A Terra Indígena Ventarra, localizada a cerca de 350 km de Porto Alegre, tem um histórico de violência que preocupa autoridades e comunidades locais. Há quatro anos, uma operação da Polícia Federal mobilizou mais de 140 agentes para conter disputas internas, que incluíram depredações, agressões e um indígena baleado, culminando na expulsão do cacique da aldeia. Em agosto deste ano, integrantes de um dos grupos ocuparam áreas de cultivo usadas por agricultores da região, com registros de disparos de arma de fogo e relatos de tensão crescente sobre a posse da terra. Produtores rurais e moradores expressam apreensão com o risco de novos confrontos, e o presidente do Sindicato Rural de Getúlio Vargas destacou o clima de nervosismo e insegurança, pedindo agilidade da Justiça.

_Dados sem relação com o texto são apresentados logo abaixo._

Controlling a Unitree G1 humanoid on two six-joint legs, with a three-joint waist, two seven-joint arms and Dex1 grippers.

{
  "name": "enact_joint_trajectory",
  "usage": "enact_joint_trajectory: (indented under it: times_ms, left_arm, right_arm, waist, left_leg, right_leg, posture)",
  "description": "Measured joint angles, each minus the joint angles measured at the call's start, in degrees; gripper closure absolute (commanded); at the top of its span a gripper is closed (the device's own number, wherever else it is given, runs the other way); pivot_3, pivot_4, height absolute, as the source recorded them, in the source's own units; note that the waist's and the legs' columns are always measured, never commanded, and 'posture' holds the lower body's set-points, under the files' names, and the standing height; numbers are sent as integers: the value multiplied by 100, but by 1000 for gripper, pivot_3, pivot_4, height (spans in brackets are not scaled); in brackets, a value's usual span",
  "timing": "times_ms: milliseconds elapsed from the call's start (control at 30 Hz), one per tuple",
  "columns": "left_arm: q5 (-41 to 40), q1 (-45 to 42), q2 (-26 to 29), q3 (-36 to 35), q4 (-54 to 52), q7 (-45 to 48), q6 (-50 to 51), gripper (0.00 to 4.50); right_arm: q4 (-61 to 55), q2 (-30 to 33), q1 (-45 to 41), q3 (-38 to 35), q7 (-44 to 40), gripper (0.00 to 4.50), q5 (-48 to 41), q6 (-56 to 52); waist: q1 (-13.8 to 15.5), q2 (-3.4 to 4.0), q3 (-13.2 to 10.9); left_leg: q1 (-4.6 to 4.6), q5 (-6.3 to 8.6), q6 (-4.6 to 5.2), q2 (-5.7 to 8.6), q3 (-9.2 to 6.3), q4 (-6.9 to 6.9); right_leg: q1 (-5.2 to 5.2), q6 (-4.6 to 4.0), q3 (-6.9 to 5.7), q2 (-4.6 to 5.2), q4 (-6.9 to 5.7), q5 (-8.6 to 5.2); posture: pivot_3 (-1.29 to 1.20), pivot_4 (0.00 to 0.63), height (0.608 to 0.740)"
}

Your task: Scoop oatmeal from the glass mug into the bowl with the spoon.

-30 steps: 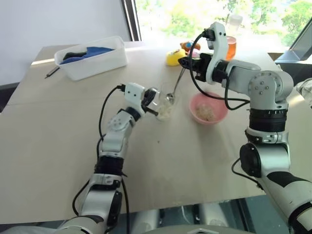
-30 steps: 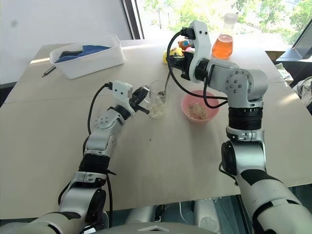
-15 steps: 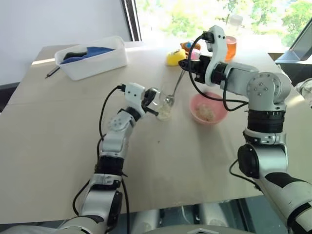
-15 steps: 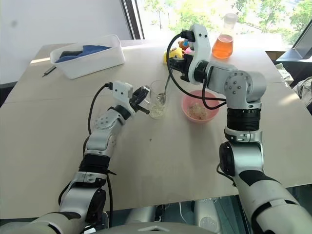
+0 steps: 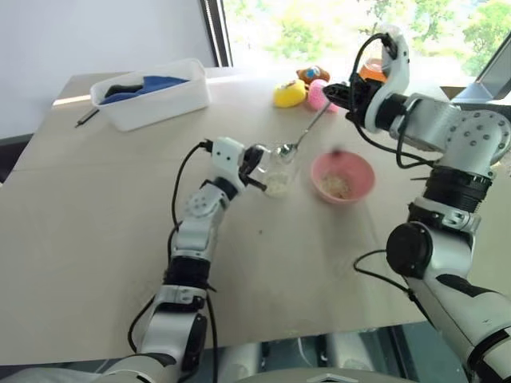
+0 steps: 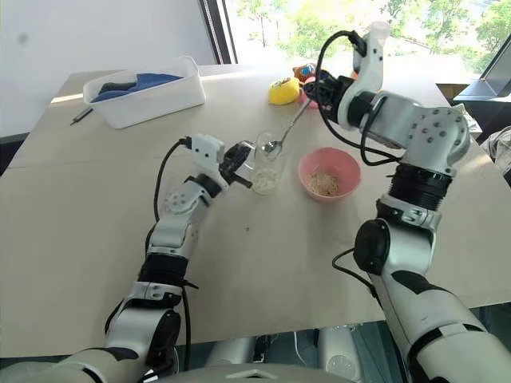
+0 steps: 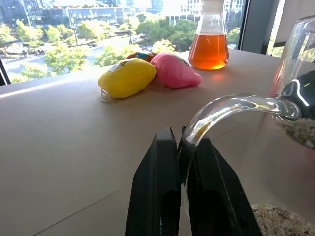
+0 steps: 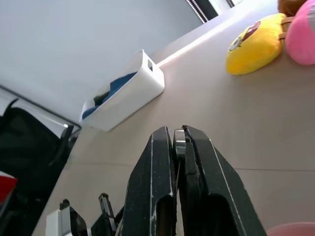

A Brigada Militar mantém presença na área para prevenir escaladas de violência, mas a Fundação Nacional dos Povos Indígenas (Funai) e o Ministério da Justiça ainda não se pronunciaram sobre os desdobramentos. Esse silêncio oficial reforça debates sobre políticas indígenas e resolução de conflitos territoriais no Brasil, especialmente em regiões com disputas antigas.